→ **SOURCE MATERIAL**:
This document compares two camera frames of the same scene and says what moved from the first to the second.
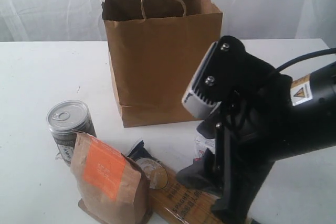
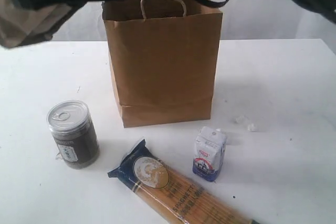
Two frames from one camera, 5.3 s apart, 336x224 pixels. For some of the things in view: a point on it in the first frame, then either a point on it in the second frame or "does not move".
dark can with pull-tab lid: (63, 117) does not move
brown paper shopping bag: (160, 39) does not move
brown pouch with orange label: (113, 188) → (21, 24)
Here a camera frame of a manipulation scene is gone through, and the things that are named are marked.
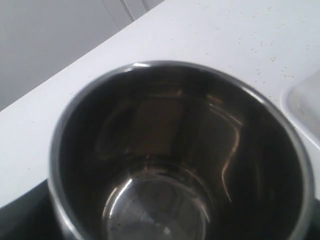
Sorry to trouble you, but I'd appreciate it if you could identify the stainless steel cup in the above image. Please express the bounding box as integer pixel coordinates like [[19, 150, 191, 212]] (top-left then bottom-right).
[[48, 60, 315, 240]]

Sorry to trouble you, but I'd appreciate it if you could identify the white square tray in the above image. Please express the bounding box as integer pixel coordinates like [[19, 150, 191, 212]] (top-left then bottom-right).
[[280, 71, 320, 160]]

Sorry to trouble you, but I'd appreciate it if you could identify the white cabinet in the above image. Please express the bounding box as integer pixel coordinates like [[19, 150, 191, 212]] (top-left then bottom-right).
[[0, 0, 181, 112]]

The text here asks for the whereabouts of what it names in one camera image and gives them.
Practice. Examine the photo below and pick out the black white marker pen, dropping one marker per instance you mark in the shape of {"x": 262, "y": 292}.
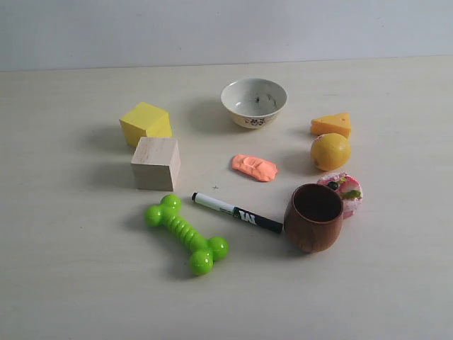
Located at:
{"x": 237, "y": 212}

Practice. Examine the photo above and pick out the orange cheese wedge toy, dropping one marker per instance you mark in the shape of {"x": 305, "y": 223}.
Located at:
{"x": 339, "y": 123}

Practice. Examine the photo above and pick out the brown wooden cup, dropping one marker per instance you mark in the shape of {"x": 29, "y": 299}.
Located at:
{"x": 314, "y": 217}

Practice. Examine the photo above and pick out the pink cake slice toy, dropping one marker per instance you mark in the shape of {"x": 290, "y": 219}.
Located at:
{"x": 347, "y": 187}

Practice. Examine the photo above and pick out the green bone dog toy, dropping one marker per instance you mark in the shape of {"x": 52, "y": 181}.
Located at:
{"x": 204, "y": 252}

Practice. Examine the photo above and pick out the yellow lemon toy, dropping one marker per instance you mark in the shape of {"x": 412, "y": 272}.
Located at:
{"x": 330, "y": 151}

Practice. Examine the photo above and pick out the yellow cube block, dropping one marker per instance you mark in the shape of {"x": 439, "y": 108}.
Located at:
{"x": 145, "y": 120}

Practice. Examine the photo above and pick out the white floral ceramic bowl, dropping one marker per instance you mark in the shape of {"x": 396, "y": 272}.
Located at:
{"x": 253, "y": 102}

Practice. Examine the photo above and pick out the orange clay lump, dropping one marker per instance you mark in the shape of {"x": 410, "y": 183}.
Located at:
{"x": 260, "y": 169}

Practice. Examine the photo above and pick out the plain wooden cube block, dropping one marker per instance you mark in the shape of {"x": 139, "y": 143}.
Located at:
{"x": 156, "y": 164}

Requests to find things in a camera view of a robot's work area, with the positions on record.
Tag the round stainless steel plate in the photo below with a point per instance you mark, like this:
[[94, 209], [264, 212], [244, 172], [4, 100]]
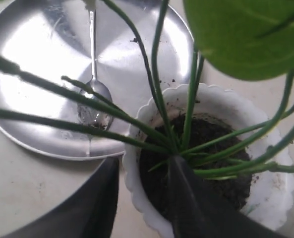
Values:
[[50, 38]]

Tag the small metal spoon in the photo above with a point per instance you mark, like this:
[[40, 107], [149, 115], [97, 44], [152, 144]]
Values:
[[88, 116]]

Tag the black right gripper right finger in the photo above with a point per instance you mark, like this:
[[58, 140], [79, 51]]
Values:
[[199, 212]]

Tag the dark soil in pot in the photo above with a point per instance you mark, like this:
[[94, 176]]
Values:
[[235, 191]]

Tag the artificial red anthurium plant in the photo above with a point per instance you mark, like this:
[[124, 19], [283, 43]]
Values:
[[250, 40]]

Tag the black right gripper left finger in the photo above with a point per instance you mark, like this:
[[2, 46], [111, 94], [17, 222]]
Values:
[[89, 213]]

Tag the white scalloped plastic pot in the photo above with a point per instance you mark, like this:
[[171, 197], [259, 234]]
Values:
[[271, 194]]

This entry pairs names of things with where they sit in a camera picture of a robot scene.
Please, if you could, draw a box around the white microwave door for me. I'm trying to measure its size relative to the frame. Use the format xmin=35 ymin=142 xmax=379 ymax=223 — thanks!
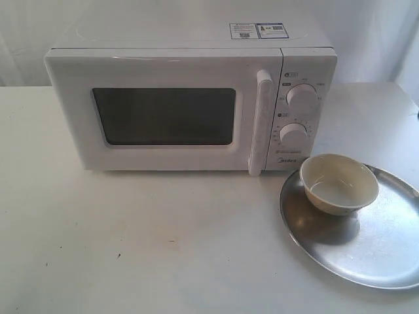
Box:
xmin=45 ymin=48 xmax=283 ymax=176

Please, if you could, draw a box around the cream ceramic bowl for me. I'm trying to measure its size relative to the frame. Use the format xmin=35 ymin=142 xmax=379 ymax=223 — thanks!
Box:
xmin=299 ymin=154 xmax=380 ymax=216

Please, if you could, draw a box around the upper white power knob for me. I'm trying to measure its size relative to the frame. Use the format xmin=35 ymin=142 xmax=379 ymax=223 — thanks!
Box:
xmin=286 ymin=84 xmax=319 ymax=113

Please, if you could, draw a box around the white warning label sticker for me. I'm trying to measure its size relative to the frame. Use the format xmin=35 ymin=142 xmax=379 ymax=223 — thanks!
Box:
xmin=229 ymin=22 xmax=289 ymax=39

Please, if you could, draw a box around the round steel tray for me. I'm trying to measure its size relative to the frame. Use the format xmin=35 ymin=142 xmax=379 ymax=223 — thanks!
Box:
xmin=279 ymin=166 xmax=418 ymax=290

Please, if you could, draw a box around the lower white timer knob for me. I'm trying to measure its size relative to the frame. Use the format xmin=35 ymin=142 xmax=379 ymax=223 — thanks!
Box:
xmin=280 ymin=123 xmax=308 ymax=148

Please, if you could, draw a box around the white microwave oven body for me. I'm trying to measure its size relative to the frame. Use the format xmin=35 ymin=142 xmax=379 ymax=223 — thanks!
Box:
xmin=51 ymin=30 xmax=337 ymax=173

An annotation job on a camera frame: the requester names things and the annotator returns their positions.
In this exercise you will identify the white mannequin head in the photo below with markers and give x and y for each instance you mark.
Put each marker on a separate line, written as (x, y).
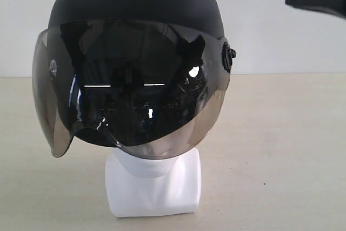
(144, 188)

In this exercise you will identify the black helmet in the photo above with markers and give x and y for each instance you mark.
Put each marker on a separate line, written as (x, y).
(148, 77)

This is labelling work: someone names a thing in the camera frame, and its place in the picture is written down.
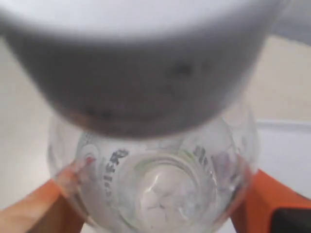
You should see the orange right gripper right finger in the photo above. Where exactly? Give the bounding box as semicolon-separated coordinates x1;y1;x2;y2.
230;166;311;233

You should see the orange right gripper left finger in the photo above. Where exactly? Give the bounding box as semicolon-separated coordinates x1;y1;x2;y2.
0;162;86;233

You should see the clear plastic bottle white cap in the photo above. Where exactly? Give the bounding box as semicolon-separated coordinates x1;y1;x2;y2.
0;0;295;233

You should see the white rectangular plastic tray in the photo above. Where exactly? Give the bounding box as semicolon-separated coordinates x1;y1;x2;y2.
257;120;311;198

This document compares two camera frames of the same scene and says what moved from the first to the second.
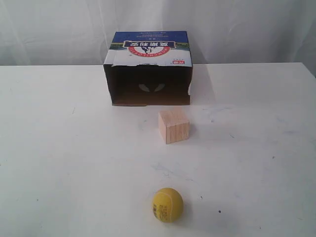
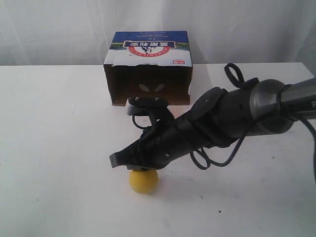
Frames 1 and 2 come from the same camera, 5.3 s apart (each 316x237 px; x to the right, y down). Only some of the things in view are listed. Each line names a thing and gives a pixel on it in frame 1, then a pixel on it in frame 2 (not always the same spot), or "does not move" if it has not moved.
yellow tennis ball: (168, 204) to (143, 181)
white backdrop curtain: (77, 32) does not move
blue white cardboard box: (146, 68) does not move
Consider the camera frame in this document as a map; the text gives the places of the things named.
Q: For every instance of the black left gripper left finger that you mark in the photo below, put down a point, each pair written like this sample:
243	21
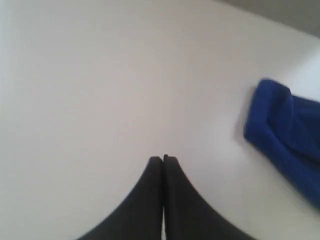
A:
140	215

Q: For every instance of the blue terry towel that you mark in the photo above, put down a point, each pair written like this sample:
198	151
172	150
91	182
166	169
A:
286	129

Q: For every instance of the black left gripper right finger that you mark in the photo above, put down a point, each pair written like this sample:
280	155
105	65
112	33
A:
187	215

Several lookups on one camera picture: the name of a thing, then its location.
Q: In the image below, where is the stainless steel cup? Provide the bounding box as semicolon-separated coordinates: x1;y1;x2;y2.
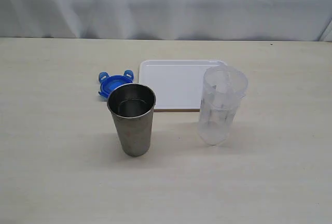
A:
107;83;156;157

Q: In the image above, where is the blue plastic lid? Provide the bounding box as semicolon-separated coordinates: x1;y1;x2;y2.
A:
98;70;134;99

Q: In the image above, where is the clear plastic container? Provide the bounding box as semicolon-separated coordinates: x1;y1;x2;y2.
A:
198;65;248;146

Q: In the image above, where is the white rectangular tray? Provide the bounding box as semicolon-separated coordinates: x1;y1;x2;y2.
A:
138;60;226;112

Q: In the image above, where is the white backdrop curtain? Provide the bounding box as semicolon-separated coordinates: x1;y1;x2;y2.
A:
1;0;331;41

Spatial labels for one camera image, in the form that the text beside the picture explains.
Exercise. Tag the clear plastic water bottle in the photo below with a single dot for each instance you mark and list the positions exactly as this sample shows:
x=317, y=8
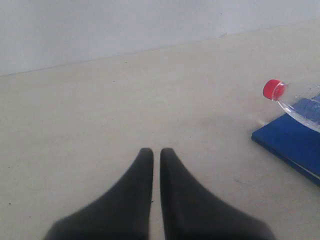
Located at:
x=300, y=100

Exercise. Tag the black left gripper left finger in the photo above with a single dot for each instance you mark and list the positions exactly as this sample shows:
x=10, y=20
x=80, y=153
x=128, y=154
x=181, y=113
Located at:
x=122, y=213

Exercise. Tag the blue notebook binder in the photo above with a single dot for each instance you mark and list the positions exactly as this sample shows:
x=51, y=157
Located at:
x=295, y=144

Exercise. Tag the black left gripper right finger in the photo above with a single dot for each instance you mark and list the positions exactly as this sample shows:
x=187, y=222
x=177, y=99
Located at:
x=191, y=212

→ **DIRECTIONS FOR THIS TASK**: Copy each line of the material where "brown" is found.

→ **COMPLETED EXERCISE**:
brown paper shopping bag: (160, 39) does not move
brown pouch with orange label: (113, 188) → (21, 24)
Practice. Examine the photo above and pick out the brown wooden cup, dropping one marker per instance you mark in the shape of {"x": 29, "y": 299}.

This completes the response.